Aim of the exercise
Keep to one stretch of the data below, the lines from the one with "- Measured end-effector" up to and including the one with "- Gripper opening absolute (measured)", and return that stretch exactly.

Source data
════════════════
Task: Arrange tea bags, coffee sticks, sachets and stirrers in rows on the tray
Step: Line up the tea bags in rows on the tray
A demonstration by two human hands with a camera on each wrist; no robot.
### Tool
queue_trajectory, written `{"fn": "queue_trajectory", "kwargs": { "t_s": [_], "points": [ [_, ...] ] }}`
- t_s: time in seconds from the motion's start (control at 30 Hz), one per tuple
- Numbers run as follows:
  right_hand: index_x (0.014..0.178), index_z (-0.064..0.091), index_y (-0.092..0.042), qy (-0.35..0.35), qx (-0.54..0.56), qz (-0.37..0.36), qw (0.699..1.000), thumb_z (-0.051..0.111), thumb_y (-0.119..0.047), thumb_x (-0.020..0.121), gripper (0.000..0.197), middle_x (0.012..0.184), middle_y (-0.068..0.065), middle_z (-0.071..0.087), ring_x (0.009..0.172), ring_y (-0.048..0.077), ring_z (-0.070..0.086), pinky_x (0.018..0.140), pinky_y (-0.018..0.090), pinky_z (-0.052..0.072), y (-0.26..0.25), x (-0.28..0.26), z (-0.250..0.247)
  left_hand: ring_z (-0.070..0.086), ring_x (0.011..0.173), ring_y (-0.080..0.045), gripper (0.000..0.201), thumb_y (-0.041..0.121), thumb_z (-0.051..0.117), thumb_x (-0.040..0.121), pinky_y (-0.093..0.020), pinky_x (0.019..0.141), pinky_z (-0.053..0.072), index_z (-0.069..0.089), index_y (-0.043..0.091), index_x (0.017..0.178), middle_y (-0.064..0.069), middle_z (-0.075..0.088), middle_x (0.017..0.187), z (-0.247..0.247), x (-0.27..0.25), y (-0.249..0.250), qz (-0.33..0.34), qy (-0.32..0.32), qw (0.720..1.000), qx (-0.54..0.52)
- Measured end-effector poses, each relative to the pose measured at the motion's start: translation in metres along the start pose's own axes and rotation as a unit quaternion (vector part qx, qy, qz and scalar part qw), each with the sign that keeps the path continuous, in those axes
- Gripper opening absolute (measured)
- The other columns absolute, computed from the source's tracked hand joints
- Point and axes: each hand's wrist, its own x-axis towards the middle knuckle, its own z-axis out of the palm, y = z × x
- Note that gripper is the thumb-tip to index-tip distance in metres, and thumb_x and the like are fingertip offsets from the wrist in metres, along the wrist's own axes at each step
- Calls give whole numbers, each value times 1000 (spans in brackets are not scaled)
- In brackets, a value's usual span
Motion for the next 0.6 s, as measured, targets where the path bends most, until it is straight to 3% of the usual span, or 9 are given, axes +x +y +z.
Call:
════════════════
Answer box
- Measured end-effector poses, each relative to the pose measured at the motion's start: translation in metres along the start pose's own axes and rotation as a unit quaternion (vector part qx, qy, qz and scalar part qw), each with the sign that keeps the path continuous, in those axes
- Gripper opening absolute (measured)

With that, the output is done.